- **THE PROBLEM**
Look below for the line that has "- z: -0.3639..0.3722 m". Set down the lines from there through the line that has "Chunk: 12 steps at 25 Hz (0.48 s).", exactly as written.

- **COLLECTED DATA**

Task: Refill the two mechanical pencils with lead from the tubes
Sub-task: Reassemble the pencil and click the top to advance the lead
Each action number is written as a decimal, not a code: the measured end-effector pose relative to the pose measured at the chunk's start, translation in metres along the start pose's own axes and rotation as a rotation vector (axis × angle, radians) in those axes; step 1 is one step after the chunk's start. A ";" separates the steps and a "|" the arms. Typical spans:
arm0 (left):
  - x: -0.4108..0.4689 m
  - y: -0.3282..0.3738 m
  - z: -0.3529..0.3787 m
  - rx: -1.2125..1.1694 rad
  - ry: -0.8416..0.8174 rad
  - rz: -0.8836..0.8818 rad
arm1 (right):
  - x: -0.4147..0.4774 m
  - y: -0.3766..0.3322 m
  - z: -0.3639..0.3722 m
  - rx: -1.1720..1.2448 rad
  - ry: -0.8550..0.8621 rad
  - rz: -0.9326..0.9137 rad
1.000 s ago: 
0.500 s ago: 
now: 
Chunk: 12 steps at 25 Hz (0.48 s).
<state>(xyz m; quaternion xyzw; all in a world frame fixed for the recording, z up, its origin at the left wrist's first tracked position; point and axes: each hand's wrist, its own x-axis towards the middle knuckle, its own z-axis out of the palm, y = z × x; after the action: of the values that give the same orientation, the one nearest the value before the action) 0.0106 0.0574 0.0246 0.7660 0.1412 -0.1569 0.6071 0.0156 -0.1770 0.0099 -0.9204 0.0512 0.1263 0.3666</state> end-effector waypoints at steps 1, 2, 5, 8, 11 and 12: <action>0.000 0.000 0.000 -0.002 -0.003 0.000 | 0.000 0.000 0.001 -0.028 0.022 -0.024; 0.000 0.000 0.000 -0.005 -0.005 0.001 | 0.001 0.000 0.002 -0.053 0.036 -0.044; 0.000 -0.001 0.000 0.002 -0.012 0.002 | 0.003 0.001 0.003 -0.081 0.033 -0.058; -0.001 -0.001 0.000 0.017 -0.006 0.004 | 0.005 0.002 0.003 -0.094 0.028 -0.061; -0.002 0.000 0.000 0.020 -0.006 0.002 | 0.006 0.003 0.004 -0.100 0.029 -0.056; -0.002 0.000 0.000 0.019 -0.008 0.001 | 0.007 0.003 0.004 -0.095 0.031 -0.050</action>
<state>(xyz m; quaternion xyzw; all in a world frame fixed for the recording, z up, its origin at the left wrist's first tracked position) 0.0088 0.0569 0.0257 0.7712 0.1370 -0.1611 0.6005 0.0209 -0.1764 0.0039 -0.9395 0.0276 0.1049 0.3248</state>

- **TASK RESULT**
  - z: -0.3639..0.3722 m
  - rx: -1.1720..1.2448 rad
  - ry: -0.8550..0.8621 rad
  - rz: -0.9326..0.9137 rad
1.000 s ago: 
0.500 s ago: 
now: 
Chunk: 12 steps at 25 Hz (0.48 s).

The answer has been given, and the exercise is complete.